(Data items)
▼

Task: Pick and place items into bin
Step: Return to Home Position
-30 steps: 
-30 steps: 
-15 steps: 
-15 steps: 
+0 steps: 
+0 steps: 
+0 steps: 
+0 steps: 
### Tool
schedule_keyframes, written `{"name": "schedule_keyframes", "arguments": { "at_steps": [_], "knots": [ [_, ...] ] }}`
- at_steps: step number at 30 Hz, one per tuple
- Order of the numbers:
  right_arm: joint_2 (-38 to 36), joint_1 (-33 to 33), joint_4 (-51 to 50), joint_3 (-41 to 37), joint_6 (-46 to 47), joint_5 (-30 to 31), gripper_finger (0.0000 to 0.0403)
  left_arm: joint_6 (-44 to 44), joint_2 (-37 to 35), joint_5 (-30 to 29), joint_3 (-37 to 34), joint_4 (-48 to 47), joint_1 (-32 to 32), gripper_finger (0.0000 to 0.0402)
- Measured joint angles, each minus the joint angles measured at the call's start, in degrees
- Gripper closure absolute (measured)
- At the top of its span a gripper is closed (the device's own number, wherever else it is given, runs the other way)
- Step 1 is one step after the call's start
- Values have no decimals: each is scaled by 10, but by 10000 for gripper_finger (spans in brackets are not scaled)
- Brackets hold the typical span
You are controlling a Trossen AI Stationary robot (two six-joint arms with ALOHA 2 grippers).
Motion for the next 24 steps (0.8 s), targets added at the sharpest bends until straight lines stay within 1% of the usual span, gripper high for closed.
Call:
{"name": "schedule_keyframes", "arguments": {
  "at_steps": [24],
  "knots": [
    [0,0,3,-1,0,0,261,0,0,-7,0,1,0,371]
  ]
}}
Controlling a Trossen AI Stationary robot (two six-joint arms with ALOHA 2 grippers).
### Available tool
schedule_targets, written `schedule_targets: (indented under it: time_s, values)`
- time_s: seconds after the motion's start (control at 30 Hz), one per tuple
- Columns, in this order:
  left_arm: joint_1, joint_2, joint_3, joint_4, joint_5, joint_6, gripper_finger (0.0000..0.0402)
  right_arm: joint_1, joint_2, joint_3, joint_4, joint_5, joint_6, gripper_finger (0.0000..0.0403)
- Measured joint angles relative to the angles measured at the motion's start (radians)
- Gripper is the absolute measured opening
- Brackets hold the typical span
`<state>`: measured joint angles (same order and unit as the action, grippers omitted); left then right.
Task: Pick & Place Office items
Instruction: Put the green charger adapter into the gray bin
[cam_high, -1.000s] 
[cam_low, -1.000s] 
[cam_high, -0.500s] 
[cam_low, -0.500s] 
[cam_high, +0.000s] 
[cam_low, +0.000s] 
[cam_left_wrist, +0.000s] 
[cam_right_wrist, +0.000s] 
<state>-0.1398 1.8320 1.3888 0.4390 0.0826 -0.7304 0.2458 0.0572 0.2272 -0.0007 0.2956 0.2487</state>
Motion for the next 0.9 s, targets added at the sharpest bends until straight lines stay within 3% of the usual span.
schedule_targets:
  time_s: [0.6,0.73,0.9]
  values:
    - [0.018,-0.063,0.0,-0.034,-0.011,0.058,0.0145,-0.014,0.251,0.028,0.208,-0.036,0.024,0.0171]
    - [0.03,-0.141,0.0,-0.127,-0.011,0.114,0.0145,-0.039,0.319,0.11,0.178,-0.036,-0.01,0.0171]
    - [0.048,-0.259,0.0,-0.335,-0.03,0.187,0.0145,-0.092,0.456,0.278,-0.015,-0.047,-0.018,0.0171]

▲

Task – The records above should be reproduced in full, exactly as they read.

Response to the exercise –
Task: Pick and place items into bin
Step: Return to Home Position
-30 steps: 
-30 steps: 
-15 steps: 
-15 steps: 
+0 steps: 
+0 steps: 
+0 steps: 
+0 steps: 
### Tool
schedule_keyframes, written `{"name": "schedule_keyframes", "arguments": { "at_steps": [_], "knots": [ [_, ...] ] }}`
- at_steps: step number at 30 Hz, one per tuple
- Order of the numbers:
  right_arm: joint_2 (-38 to 36), joint_1 (-33 to 33), joint_4 (-51 to 50), joint_3 (-41 to 37), joint_6 (-46 to 47), joint_5 (-30 to 31), gripper_finger (0.0000 to 0.0403)
  left_arm: joint_6 (-44 to 44), joint_2 (-37 to 35), joint_5 (-30 to 29), joint_3 (-37 to 34), joint_4 (-48 to 47), joint_1 (-32 to 32), gripper_finger (0.0000 to 0.0402)
- Measured joint angles, each minus the joint angles measured at the call's start, in degrees
- Gripper closure absolute (measured)
- At the top of its span a gripper is closed (the device's own number, wherever else it is given, runs the other way)
- Step 1 is one step after the call's start
- Values have no decimals: each is scaled by 10, but by 10000 for gripper_finger (spans in brackets are not scaled)
- Brackets hold the typical span
You are controlling a Trossen AI Stationary robot (two six-joint arms with ALOHA 2 grippers).
Motion for the next 24 steps (0.8 s), targets added at the sharpest bends until straight lines stay within 1% of the usual span, gripper high for closed.
Call:
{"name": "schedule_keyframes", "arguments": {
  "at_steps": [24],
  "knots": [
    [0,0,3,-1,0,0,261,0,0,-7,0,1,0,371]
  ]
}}
Controlling a Trossen AI Stationary robot (two six-joint arms with ALOHA 2 grippers).
### Available tool
schedule_targets, written `schedule_targets: (indented under it: time_s, values)`
- time_s: seconds after the motion's start (control at 30 Hz), one per tuple
- Columns, in this order:
  left_arm: joint_1, joint_2, joint_3, joint_4, joint_5, joint_6, gripper_finger (0.0000..0.0402)
  right_arm: joint_1, joint_2, joint_3, joint_4, joint_5, joint_6, gripper_finger (0.0000..0.0403)
- Measured joint angles relative to the angles measured at the motion's start (radians)
- Gripper is the absolute measured opening
- Brackets hold the typical span
`<state>`: measured joint angles (same order and unit as the action, grippers omitted); left then right.
Task: Pick & Place Office items
Instruction: Put the green charger adapter into the gray bin
[cam_high, -1.000s] 
[cam_low, -1.000s] 
[cam_high, -0.500s] 
[cam_low, -0.500s] 
[cam_high, +0.000s] 
[cam_low, +0.000s] 
[cam_left_wrist, +0.000s] 
[cam_right_wrist, +0.000s] 
<state>-0.1398 1.8320 1.3888 0.4390 0.0826 -0.7304 0.2458 0.0572 0.2272 -0.0007 0.2956 0.2487</state>
Motion for the next 0.9 s, targets added at the sharpest bends until straight lines stay within 3% of the usual span.
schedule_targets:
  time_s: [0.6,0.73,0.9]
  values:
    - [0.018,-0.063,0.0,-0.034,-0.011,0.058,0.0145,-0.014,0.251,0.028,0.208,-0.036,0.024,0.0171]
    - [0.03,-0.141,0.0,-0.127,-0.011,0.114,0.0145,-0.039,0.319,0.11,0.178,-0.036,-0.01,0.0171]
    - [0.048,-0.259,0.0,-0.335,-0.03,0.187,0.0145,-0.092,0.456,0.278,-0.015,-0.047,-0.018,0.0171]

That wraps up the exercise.